On cite parfois, comme pêché du 9, l'acédie, au lieu de la paresse.
... Quand Raffarin accuse Bayrou d'acédie, le péché du désespoir
PARIS (AFP) - Le Premier ministre Jean-Pierre Raffarin a accusé le président de l'UDF François Bayrou de céder à l'acédie, ou le péché du désespoir.

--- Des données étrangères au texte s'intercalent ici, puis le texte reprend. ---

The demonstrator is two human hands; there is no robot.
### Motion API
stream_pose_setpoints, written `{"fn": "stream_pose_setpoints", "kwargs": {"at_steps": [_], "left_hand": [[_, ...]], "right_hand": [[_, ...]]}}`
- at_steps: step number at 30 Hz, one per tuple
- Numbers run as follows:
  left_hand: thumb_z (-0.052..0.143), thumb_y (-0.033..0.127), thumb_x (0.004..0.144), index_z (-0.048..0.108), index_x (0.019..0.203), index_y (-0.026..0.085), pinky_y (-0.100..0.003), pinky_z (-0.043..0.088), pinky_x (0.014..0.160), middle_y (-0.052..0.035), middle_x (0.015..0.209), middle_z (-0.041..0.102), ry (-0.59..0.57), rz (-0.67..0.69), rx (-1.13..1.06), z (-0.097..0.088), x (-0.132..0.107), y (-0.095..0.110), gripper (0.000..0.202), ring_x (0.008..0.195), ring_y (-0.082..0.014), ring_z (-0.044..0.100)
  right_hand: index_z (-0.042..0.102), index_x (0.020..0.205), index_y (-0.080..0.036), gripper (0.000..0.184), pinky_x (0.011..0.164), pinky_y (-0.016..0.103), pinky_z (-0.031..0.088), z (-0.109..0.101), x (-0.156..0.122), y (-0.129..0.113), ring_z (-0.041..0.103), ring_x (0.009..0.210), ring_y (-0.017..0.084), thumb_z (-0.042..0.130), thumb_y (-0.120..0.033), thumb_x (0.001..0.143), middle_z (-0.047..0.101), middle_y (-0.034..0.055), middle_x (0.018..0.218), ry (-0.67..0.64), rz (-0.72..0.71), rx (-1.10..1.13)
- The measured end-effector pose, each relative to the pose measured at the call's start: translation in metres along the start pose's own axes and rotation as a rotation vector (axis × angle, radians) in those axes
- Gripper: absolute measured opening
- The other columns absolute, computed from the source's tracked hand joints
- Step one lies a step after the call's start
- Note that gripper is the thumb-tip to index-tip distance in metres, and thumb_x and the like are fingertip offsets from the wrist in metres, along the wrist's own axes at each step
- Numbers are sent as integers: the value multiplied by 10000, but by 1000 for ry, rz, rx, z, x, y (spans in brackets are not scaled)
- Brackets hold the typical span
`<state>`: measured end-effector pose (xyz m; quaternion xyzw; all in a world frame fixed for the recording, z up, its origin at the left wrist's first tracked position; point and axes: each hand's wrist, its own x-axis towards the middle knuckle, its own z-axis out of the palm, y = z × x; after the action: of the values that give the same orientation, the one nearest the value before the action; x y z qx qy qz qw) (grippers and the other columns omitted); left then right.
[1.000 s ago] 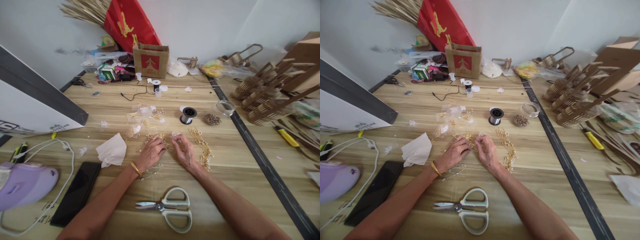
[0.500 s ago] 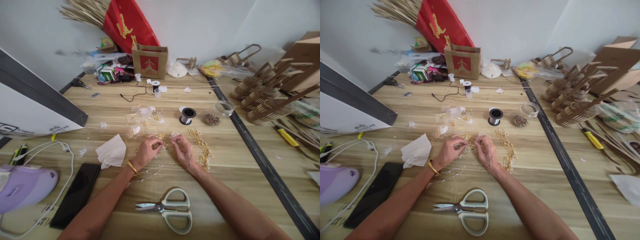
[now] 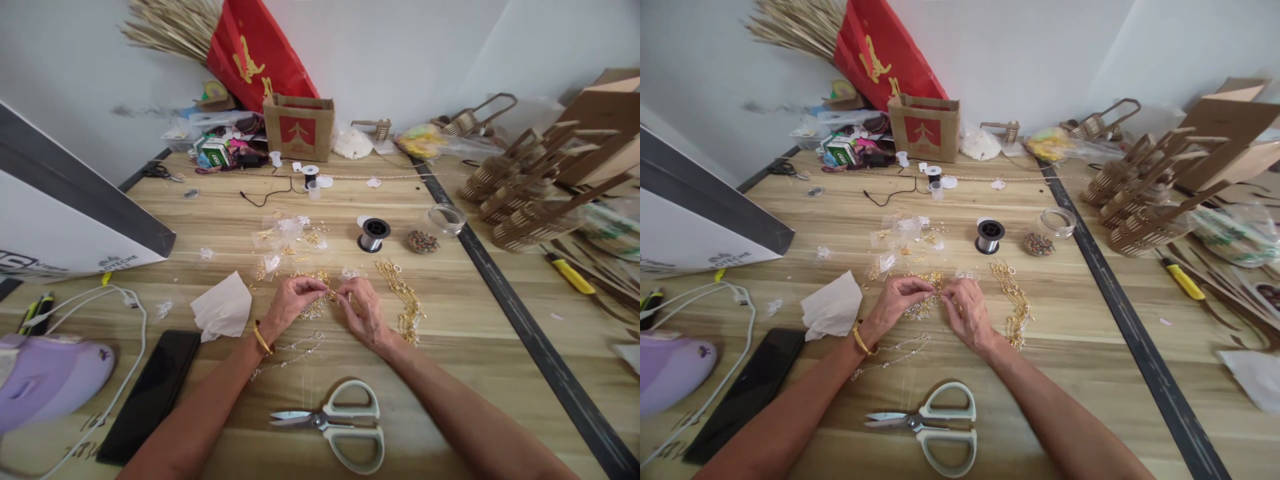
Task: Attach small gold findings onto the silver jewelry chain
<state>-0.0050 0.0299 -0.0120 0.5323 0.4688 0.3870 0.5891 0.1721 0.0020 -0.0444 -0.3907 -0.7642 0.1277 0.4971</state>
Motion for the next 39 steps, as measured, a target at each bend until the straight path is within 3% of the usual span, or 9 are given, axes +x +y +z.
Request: {"fn": "stream_pose_setpoints", "kwargs": {"at_steps": [20,39], "left_hand": [[776,231,635,734,742,154,-257,490,719,-26,744,725,-27,33,-32,-2,1,-4,138,710,-139,633],[758,234,651,737,747,148,-267,499,705,-42,753,728,-52,41,24,-1,0,-4,130,719,-159,637]], "right_hand": [[509,972,-214,147,721,373,445,-2,-1,-1,539,791,198,519,-98,882,591,45,825,-28,-74,-14],[530,940,-212,100,754,373,451,-2,0,-2,556,796,199,519,-131,885,600,41,806,-66,-39,-48]]}}
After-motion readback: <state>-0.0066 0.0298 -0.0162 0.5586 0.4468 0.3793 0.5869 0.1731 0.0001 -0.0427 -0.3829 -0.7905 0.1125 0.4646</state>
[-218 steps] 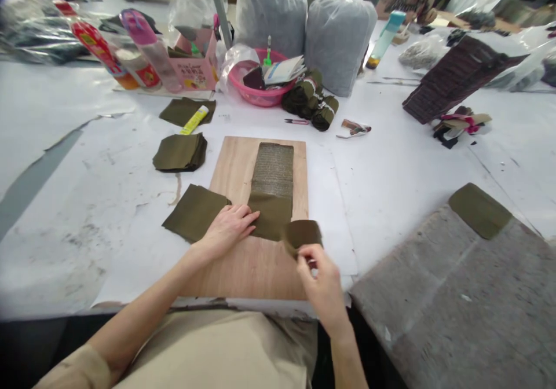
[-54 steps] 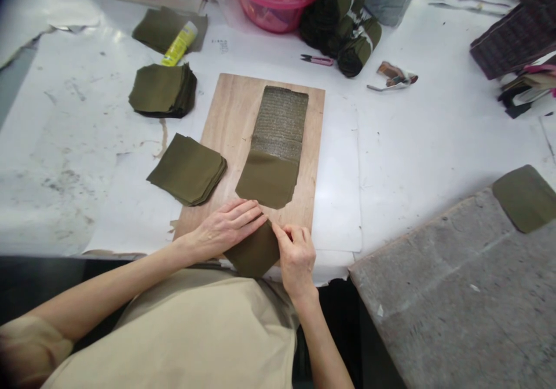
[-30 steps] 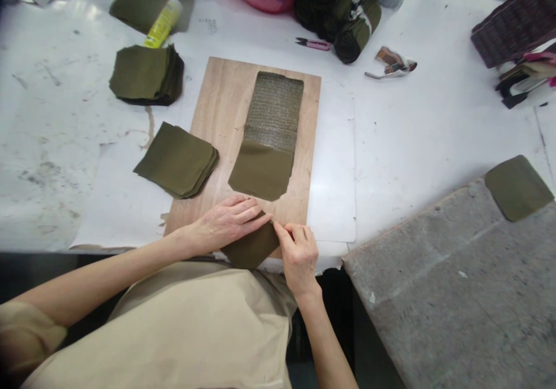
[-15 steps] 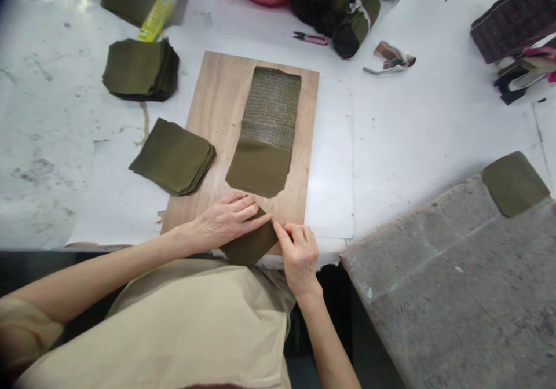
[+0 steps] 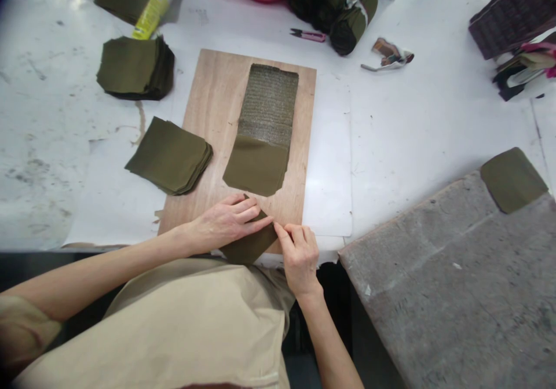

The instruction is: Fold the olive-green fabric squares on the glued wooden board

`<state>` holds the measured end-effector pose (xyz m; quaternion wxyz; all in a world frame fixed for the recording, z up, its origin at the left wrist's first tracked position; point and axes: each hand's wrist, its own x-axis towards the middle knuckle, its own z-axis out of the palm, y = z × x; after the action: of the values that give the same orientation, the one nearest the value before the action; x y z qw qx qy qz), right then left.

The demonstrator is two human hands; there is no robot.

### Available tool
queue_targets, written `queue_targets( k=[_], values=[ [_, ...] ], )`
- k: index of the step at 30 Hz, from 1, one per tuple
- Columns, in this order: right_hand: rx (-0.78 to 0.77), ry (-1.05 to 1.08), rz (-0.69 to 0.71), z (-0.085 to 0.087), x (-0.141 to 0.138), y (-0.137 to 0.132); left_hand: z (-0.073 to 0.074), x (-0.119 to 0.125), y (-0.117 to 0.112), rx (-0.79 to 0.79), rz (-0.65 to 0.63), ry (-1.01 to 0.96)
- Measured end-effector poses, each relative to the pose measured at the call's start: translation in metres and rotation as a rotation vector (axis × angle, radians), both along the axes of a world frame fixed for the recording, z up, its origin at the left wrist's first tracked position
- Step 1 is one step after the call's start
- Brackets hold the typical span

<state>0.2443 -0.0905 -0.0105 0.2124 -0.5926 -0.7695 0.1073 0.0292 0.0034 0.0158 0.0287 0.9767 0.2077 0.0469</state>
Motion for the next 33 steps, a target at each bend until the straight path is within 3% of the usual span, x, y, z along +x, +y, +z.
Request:
queue_targets(
  k=[10,33],
  values=[
    [0.002,0.013,-0.038,-0.003,0.001,-0.004,0.000,0.001,0.000,-0.014,-0.013,0.006],
    [0.010,-0.181,-0.027,0.005,0.009,-0.018,0.003,0.006,-0.005,-0.001,-0.024,0.052]
  ],
)
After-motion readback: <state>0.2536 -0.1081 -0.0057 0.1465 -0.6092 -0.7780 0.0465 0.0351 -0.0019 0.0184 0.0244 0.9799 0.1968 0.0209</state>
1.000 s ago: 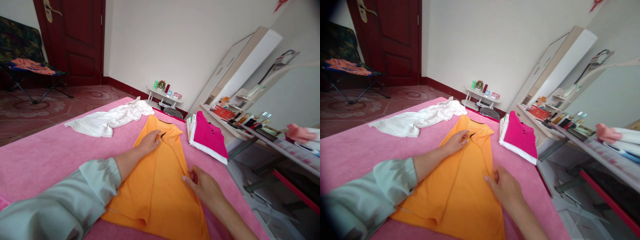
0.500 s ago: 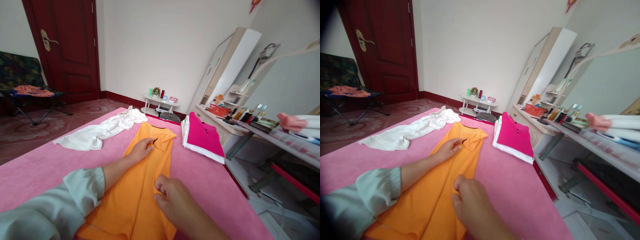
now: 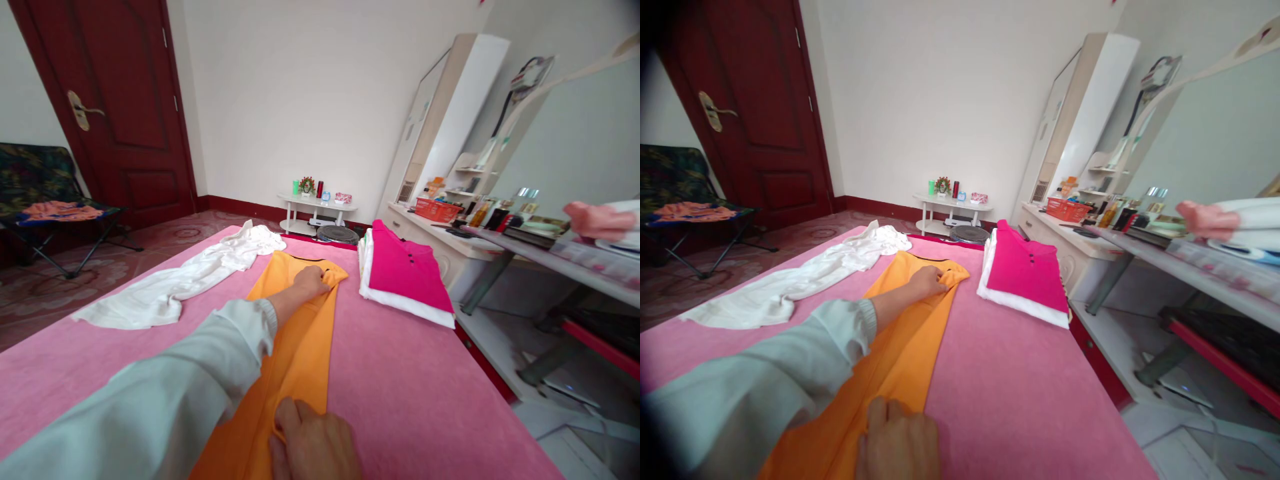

Selon les références, trouvées via l'internet, à ce terme inconnu des dictionnaires Robert, Larousse, Encyclopedia universalis, Historique de la langue française et Encyclopédie catholique Théo, l'acédie renvoie au "désespoir, confondu à partir du 18e siècle avec la paresse" ou encore à un "état spirituel d'indolence, à l'origine parfois du découragement".
Lors du Grand Jury RTL/LCI/Le Monde dimanche soir, M. Raffarin a, lui, affirmé qu'aux origines du christianisme "il y avait huit péchés capitaux" et que "le premier, c'était l'acédie, c'est-à-dire le manque d'espérance".
"Cette espérance, (François Bayrou) doit l'avoir au plus profond de lui-même et la porter. (Il doit croire) dans la capacité qu'a la France de répondre à un certain nombre de problèmes". Je lui dis: "François, ne fais pas le péché d'acédie, aie l'espérance en toi".